Nombreux sont les lecteurs qui ambitionnent de dresser la liste de leurs plus significatives « rencontres personnelles » avec la littérature. Rares sont ceux qui pourraient le faire avec le raffinement, la justesse, l’empan culturel de Roland Bourneuf. Avec Pierres de touche, nous sommes loin des anthologies, des perles isolées et autres Lagarde & Michard, mais nous sommes plus près que jamais d’une pénétrante réflexion sur « l’utilité du mot écrit et lu ». Plus près de la lecture complice d’un Alberto Manguel que des hommages pourtant défendables que rend Jean d’Ormesson à ses galeries d’auteurs. Bourneuf réussit, en effet, à faire circuler le flux vital entre le livre, l’auteur, le lecteur.
Roland Bourneuf raconte ses « rencontres ». Elles sont, dans la très grande majorité des cas, celles qu’un humain d’aujourd’hui peut valoriser sans morgue ni honte, celles que le cœur et l’âme choisissent alors que l’érudition se borne à additionner. Giono, Gracq, Le Clézio, Supervielle, Camus et Yourcenar, plutôt que Valéry, Claudel, Montherlant ou Sartre. L’auteur ne pontifie jamais. Il ne renie pas le choc provoqué par le contact premier avec Le grand Meaulnes, mais il reconnaît à chacun le droit à ses préférences ; obéissant à ce doute qui marque le véritable intellectuel, il retourne même sur ses pas pour vérifier la permanence de ses impressions. Tantôt l’œuvre perd de son éclat, tantôt l’instant privilégié éclate de nouveau. L’aiglon résiste, Le grand Meaulnes et Le petit prince un peu moins bien.
Tous les âges et tous les genres littéraires nourrissent cette osmose entre la littérature et un homme qui, en plus de dialoguer avec les auteurs et les textes, construit son œuvre. L’adolescence et ses découvertes, la consommation boulimique du roman à tel moment de la trajectoire, l’émergence de l’essai comme pôle majeur, tout cela s’enchaîne, se fond, se clarifie au rythme des confidences qu’échangent, constamment, le lecteur, le texte et les auteurs. Ni les époques ni les frontières ne restreignent les contacts. Bourneuf manifeste une affection particulière pour les grands Russes (Tolstoï, Pasternak, Soljenitsyne, Dostoïevski), pour les Allemands de haut vol (Hesse, Mann, Broch, Jünger et consorts), mais il lui en reste assez pour admirer Montaigne, Le Clézio, Camus, le Bernanos des romans, Yourcenar et Ramuz. En revanche, le monde anglo-saxon, sans être ignoré, semble moins attirant.

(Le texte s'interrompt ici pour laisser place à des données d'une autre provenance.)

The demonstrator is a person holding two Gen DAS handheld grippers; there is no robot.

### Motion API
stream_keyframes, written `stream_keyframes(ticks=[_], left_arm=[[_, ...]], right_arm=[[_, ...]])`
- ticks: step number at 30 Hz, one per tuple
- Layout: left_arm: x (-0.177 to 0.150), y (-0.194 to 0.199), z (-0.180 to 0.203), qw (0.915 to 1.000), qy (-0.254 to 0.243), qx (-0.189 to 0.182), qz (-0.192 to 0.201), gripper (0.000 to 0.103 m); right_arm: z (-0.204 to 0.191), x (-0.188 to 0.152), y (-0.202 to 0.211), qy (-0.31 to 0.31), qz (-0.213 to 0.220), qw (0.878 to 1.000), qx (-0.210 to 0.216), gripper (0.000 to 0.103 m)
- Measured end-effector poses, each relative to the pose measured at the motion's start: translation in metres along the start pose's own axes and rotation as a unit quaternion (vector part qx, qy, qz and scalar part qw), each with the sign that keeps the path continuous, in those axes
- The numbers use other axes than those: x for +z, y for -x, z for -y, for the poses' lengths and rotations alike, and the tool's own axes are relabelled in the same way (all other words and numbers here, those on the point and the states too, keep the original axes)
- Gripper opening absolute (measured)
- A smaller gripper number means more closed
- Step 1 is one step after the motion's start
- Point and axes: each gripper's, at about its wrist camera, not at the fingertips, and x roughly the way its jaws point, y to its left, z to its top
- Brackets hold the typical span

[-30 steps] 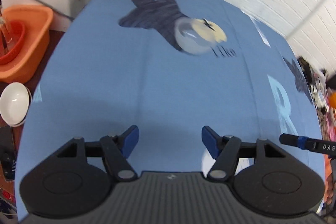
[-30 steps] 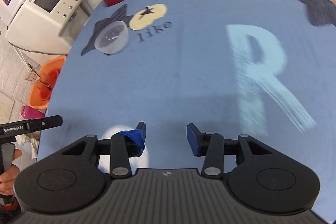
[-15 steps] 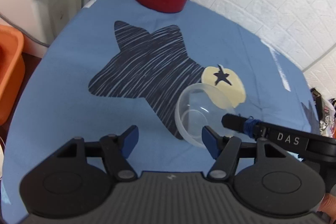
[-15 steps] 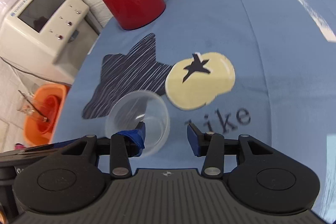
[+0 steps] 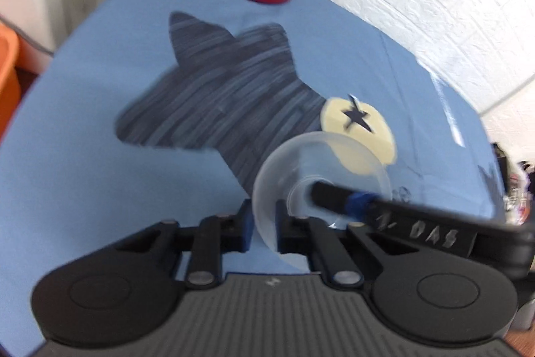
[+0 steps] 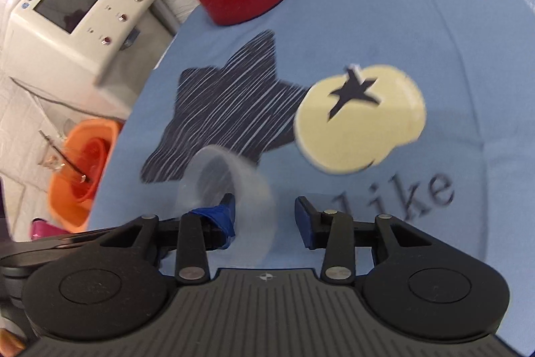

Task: Organize plates and bowls
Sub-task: 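Move both grippers to the clear plastic bowl and close on its rim, then carry the clear bowl into the blue bowl and open both grippers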

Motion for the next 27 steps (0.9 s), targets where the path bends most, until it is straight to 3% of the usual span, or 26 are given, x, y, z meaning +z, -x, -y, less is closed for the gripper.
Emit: stream_keyframes(ticks=[7,12,20,27], left_arm=[[-0.030,0.039,0.018,0.9996,-0.009,-0.025,-0.009,0.000],[-0.063,0.071,0.053,0.9979,-0.042,-0.048,-0.010,0.000],[-0.151,0.117,0.127,0.9876,-0.112,-0.104,-0.037,0.000],[-0.240,0.129,0.177,0.9742,-0.159,-0.137,-0.083,0.000]], right_arm=[[-0.015,-0.029,0.045,0.008,0.012,1.000,-0.014,0.023],[-0.016,-0.059,0.093,0.026,0.020,0.998,-0.049,0.024],[0.014,-0.140,0.186,0.019,0.013,0.993,-0.112,0.027],[0.049,-0.224,0.247,-0.019,0.012,0.988,-0.151,0.027]])
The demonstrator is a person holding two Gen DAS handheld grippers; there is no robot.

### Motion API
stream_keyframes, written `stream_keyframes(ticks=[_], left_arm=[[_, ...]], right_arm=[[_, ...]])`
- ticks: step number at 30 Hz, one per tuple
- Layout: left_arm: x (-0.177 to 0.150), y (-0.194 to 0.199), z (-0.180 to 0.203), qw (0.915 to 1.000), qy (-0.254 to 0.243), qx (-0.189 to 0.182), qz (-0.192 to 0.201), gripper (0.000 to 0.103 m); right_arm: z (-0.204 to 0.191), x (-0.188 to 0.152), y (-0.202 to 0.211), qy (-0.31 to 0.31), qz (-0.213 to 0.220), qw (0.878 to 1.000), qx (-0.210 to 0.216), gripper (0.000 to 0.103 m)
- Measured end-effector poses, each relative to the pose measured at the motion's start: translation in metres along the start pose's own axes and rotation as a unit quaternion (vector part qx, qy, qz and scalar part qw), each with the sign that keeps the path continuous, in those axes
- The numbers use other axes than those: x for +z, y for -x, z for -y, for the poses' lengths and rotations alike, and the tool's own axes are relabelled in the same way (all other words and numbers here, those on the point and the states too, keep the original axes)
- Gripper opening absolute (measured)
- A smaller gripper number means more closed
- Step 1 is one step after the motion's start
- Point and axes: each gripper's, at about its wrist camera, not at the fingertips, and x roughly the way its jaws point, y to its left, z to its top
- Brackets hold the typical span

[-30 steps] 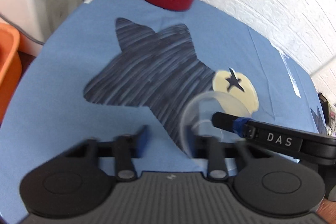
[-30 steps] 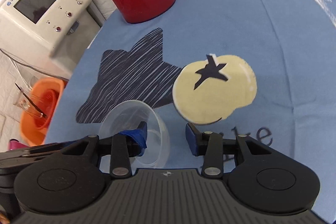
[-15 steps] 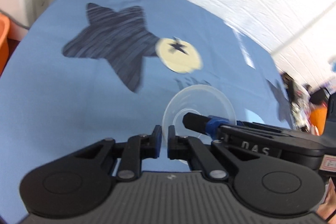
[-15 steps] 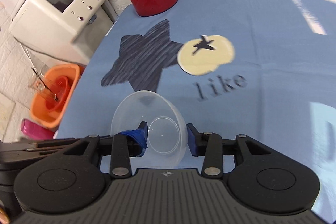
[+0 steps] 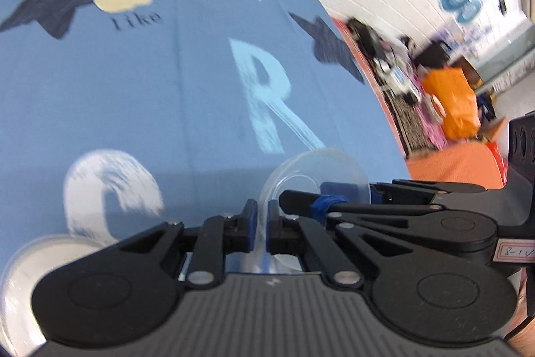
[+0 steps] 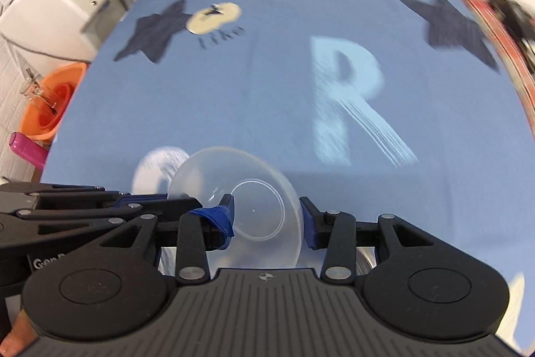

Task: Organize plates and bowls
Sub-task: 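Carry the clear bowl into the blue bowl and open both grippers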

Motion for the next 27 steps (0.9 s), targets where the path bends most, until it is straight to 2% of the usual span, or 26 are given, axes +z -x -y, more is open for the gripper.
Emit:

Plutôt que de glisser à la nostalgie qui limiterait les lecteurs vieillissants à la relecture des classiques, le critique équilibre les découvertes et les pèlerinages, l’auscultation du présent et l’hommage aux valeurs décantées. Il n’a pas de temps à perdre avec les scories que rentabilise l’industrie du best-seller et aucun snobisme ne le fera louanger ce qui ne fait que passer ; il avoue cependant son ennui face à des gloires flétries, celle d’Anatole France par exemple. De Bourget, autre exemple, pas un mot. On entend, dans ses remarques sur les vides de la production littéraire actuelle, un écho des propos tenus par Fernand Dumont, Jean Hamelin, Guy Rocher, qu’on retrouve dans Parole d’historiens : en progressant dans la voie de la spécialisation, beaucoup oublient que le livre doit toujours consentir à l’exigence du style, du beau, de l’élégance. Si la préoccupation littéraire, au sens esthétique du terme, est absente de tant de livres modernes, peut-on encore parler de littérature ?
Un livre majeur qui ne peut advenir qu’au terme d’une existence occupée par le mot écrit et lu. Toute la vie de Roland Bourneuf donne à ce mot son sens le plus complet.